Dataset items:
+--

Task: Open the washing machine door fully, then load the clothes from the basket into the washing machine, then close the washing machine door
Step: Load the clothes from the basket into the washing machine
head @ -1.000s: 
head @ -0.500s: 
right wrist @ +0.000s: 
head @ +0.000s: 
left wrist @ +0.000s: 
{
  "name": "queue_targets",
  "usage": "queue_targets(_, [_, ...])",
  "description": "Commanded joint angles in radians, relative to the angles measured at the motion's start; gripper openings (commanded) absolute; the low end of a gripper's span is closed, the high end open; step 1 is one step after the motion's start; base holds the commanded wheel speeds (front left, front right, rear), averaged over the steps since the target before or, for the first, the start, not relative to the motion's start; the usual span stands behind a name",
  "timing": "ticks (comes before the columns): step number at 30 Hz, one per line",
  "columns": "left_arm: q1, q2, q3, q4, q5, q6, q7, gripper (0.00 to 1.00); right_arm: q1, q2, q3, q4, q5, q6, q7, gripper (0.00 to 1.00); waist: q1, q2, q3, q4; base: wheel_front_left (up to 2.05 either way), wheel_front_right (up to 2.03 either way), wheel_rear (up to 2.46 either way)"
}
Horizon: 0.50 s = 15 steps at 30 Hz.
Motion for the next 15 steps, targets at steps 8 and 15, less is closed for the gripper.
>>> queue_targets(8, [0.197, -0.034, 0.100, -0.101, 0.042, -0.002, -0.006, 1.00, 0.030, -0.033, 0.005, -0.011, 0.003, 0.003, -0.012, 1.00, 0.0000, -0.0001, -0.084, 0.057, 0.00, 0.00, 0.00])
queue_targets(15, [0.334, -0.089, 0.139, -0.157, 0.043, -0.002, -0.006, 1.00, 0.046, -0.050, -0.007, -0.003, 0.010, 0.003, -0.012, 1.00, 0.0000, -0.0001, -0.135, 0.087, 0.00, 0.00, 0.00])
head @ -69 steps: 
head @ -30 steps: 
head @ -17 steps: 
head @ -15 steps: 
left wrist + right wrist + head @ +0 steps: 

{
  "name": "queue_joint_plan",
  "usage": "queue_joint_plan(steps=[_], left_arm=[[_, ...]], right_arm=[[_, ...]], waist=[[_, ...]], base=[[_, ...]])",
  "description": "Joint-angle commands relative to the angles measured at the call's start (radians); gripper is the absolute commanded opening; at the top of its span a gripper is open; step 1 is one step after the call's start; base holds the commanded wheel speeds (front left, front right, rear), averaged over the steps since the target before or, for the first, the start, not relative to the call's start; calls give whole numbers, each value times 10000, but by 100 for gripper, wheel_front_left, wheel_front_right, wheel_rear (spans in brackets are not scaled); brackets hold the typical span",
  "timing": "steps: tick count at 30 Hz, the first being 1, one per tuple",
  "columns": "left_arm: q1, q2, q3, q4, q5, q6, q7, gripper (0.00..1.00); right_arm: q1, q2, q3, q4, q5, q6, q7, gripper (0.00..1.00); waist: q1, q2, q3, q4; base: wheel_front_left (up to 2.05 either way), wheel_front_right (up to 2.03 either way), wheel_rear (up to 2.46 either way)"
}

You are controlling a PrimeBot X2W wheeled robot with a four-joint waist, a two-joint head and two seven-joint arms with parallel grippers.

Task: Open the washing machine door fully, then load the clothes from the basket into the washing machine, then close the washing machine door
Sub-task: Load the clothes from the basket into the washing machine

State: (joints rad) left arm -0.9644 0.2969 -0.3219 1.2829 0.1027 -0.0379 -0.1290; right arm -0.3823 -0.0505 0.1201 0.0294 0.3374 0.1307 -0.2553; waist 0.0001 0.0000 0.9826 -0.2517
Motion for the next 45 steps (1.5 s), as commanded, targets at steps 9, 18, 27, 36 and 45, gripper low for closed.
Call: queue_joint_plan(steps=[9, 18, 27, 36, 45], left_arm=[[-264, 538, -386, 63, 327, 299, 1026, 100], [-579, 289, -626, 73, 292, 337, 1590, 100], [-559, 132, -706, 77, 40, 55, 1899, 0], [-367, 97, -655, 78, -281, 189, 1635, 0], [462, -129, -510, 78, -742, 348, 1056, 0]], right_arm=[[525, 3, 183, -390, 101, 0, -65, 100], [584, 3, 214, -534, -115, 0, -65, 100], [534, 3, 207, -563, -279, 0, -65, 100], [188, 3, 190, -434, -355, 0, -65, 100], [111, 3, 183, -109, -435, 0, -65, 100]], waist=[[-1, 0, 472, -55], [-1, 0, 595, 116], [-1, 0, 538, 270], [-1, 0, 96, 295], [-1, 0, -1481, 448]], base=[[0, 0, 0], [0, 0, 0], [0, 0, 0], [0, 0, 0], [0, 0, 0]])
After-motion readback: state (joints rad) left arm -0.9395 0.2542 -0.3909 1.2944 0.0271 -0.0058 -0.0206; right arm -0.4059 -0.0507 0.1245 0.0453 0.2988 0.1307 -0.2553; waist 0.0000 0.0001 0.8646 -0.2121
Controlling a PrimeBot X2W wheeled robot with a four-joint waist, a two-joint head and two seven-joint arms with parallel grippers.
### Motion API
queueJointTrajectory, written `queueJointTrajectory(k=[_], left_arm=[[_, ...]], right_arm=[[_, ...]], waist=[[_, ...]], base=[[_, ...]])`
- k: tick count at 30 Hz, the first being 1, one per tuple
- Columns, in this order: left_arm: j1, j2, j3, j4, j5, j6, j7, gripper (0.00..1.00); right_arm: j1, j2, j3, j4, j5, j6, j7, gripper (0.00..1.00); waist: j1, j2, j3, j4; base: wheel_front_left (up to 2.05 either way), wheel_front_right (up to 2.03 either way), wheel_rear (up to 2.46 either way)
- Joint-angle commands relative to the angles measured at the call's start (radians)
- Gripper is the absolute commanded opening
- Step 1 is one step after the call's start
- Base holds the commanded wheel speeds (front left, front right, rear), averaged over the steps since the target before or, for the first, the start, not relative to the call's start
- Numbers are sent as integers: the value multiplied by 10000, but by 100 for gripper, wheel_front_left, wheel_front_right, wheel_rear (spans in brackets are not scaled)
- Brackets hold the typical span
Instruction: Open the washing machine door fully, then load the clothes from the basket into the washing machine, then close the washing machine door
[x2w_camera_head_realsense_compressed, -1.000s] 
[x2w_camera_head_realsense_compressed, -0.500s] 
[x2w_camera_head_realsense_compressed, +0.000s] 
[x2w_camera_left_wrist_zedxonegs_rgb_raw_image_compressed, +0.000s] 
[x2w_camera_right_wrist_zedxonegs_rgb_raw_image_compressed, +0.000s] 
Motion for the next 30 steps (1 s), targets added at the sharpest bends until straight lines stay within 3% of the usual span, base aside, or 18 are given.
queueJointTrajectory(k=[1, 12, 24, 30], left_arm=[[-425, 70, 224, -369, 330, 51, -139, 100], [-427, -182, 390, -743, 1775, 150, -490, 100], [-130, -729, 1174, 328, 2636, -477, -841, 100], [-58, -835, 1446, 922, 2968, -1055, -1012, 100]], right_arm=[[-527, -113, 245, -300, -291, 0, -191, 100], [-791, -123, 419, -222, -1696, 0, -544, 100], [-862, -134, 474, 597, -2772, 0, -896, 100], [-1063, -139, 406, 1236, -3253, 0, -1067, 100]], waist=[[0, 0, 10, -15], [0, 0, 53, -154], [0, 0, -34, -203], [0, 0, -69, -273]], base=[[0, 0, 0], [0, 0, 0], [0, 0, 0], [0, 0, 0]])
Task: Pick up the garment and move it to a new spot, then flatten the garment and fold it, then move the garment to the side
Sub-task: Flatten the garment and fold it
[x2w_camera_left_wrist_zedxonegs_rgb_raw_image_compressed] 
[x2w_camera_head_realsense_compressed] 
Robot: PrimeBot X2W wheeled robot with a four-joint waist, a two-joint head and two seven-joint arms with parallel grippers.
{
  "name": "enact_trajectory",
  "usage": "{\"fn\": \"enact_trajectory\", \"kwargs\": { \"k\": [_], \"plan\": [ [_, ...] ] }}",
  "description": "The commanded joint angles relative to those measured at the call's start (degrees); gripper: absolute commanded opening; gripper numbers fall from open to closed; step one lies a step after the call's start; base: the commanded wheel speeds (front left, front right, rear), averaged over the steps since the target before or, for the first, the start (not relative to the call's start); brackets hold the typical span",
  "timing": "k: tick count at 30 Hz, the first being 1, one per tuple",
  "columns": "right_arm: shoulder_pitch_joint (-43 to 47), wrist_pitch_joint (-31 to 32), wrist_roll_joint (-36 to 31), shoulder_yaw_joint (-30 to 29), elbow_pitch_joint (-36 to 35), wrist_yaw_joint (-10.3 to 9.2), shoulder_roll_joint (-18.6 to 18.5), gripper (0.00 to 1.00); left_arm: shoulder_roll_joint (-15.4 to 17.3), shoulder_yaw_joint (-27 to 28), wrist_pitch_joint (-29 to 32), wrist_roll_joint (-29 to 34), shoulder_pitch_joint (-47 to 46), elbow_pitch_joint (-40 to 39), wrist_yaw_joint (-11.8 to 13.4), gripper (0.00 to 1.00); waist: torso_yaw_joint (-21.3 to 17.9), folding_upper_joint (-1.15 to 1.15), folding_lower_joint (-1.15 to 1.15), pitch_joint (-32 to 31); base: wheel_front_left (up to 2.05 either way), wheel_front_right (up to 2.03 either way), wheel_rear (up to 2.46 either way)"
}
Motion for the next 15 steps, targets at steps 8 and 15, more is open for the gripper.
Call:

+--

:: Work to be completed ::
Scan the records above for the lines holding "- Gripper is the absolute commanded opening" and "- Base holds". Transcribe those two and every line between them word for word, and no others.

:: Expected answer ::
- Gripper is the absolute commanded opening
- Step 1 is one step after the call's start
- Base holds the commanded wheel speeds (front left, front right, rear), averaged over the steps since the target before or, for the first, the start, not relative to the call's start

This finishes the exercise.